#### DESCRIPTION OF THE TASK
Once you have read the data below, write it all out exactly.

::: PROVIDED DATA :::

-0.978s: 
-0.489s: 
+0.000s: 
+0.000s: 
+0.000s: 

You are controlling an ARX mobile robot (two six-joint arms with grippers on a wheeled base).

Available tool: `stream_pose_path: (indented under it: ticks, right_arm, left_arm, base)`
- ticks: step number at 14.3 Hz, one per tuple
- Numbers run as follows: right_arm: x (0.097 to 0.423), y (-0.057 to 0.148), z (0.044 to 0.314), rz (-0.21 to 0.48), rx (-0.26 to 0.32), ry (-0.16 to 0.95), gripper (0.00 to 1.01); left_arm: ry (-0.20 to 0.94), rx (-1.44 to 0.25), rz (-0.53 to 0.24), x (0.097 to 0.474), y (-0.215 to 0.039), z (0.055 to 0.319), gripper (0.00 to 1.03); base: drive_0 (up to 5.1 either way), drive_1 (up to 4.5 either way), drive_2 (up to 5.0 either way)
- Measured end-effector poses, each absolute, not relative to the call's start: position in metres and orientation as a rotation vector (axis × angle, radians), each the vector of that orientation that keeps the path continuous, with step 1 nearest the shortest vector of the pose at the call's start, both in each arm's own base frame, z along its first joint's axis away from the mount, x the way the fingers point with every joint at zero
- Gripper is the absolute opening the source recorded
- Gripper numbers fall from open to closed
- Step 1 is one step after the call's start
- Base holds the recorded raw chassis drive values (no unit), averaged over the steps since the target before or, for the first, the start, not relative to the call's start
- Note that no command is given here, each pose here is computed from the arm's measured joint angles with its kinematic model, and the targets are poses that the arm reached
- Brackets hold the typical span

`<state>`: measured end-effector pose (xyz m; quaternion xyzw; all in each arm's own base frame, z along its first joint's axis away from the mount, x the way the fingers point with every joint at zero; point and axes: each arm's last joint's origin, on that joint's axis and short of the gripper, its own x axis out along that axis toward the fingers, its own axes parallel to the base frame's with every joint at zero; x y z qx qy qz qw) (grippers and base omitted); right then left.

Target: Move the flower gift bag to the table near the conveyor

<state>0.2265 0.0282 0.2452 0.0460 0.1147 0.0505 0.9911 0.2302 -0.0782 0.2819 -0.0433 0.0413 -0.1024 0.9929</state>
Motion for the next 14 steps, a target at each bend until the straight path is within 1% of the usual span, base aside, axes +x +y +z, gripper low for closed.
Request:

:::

#### SOLUTION TO THE EXERCISE
-0.978s: 
-0.489s: 
+0.000s: 
+0.000s: 
+0.000s: 

You are controlling an ARX mobile robot (two six-joint arms with grippers on a wheeled base).

Available tool: `stream_pose_path: (indented under it: ticks, right_arm, left_arm, base)`
- ticks: step number at 14.3 Hz, one per tuple
- Numbers run as follows: right_arm: x (0.097 to 0.423), y (-0.057 to 0.148), z (0.044 to 0.314), rz (-0.21 to 0.48), rx (-0.26 to 0.32), ry (-0.16 to 0.95), gripper (0.00 to 1.01); left_arm: ry (-0.20 to 0.94), rx (-1.44 to 0.25), rz (-0.53 to 0.24), x (0.097 to 0.474), y (-0.215 to 0.039), z (0.055 to 0.319), gripper (0.00 to 1.03); base: drive_0 (up to 5.1 either way), drive_1 (up to 4.5 either way), drive_2 (up to 5.0 either way)
- Measured end-effector poses, each absolute, not relative to the call's start: position in metres and orientation as a rotation vector (axis × angle, radians), each the vector of that orientation that keeps the path continuous, with step 1 nearest the shortest vector of the pose at the call's start, both in each arm's own base frame, z along its first joint's axis away from the mount, x the way the fingers point with every joint at zero
- Gripper is the absolute opening the source recorded
- Gripper numbers fall from open to closed
- Step 1 is one step after the call's start
- Base holds the recorded raw chassis drive values (no unit), averaged over the steps since the target before or, for the first, the start, not relative to the call's start
- Note that no command is given here, each pose here is computed from the arm's measured joint angles with its kinematic model, and the targets are poses that the arm reached
- Brackets hold the typical span

`<state>`: measured end-effector pose (xyz m; quaternion xyzw; all in each arm's own base frame, z along its first joint's axis away from the mount, x the way the fingers point with every joint at zero; point and axes: each arm's last joint's origin, on that joint's axis and short of the gripper, its own x axis out along that axis toward the fingers, its own axes parallel to the base frame's with every joint at zero; x y z qx qy qz qw) (grippers and base omitted); right then left.

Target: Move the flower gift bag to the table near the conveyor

<state>0.2265 0.0282 0.2452 0.0460 0.1147 0.0505 0.9911 0.2302 -0.0782 0.2819 -0.0433 0.0413 -0.1024 0.9929</state>
Motion for the next 14 steps, a target at each bend until the straight path is within 1% of the usual span, base aside, axes +x +y +z, gripper low for closed.
Request:

Nothing else remains in this exercise.